--- START ---
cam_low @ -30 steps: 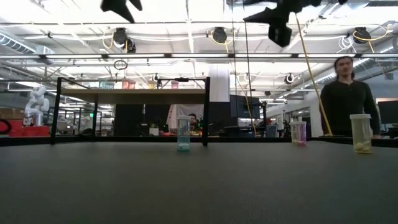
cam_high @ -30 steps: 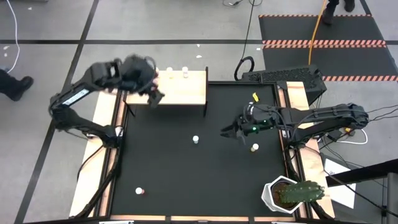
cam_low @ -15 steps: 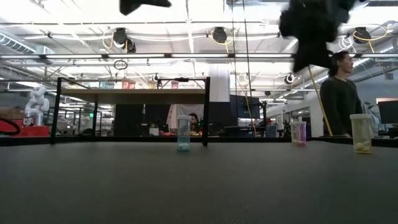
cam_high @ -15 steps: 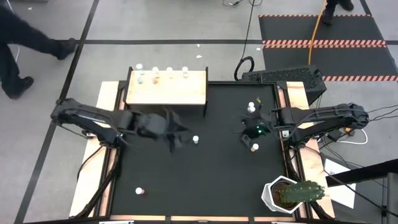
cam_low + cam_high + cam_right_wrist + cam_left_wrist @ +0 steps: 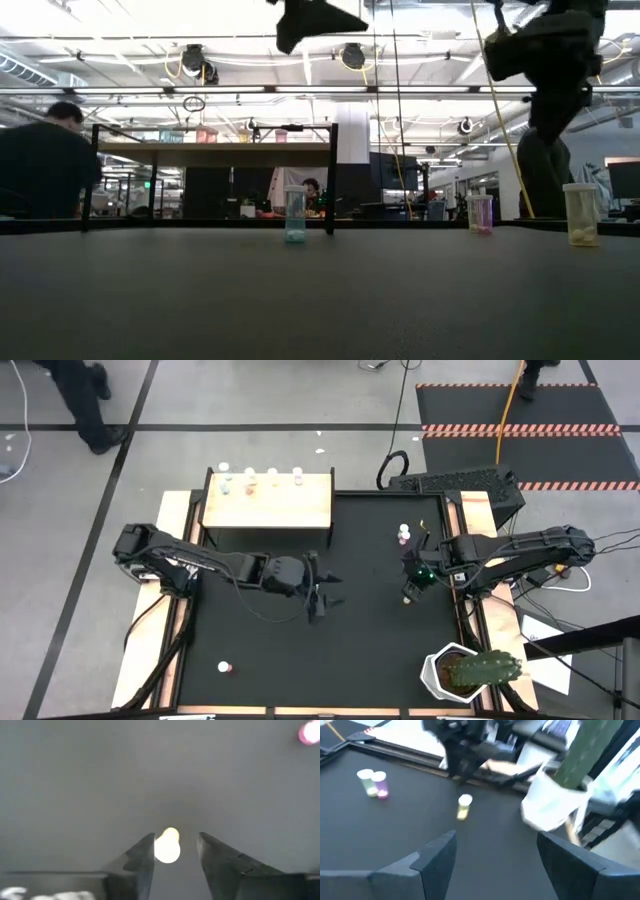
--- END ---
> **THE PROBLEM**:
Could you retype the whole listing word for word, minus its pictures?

> **EXPECTED OUTPUT**:
cam_low @ -30 steps: 
cam_high @ -30 steps: 
cam_low @ -15 steps: 
cam_high @ -15 steps: 
cam_low + cam_high + cam_right_wrist + cam_left_wrist @ +0 steps: 

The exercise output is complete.